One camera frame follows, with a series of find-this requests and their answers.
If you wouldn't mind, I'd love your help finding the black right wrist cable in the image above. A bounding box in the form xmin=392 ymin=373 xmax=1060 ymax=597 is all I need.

* * *

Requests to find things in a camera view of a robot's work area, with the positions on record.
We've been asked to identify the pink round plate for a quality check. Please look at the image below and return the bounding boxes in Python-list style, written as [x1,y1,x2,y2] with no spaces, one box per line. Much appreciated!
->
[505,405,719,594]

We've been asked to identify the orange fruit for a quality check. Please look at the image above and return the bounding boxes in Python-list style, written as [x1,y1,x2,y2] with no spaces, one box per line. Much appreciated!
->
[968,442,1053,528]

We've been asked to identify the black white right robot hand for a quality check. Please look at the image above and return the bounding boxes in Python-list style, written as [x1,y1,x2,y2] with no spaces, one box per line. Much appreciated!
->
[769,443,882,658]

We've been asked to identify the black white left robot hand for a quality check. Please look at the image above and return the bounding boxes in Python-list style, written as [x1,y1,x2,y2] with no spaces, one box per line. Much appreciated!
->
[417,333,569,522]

...

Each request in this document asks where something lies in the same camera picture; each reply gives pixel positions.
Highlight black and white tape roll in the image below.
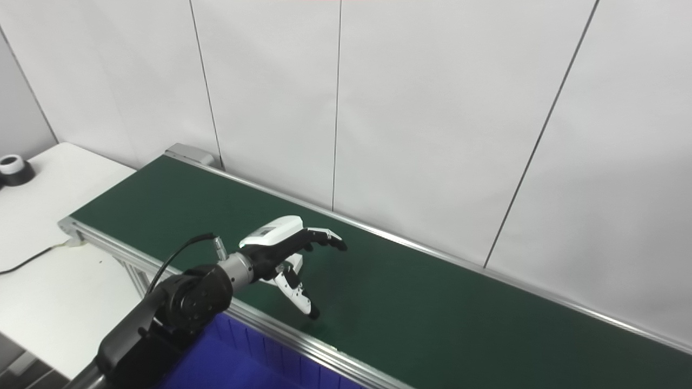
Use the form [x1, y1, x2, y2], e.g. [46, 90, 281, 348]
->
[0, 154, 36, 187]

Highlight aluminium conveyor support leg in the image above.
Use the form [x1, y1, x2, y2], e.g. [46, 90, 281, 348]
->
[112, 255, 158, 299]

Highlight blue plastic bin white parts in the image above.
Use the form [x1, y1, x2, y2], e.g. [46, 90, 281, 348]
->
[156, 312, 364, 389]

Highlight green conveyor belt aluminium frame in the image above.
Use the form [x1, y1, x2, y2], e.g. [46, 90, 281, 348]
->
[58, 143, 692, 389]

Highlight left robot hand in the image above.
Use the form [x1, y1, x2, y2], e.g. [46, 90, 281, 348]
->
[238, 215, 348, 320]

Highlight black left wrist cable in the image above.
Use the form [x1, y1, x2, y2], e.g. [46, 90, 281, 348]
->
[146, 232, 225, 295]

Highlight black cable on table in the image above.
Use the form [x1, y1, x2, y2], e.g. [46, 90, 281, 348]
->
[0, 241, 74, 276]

◆ About this exercise ◆
Given the records above, restate word for word only the lines starting at the one with "One camera frame" and ending at the one with "If you wouldn't".

◆ Solution to the exercise ◆
One camera frame follows, with a series of find-this requests and their answers.
If you wouldn't mind, I'd love your help finding the black right wrist cable in the image above. A bounding box in the form xmin=392 ymin=373 xmax=1060 ymax=597 is all I need.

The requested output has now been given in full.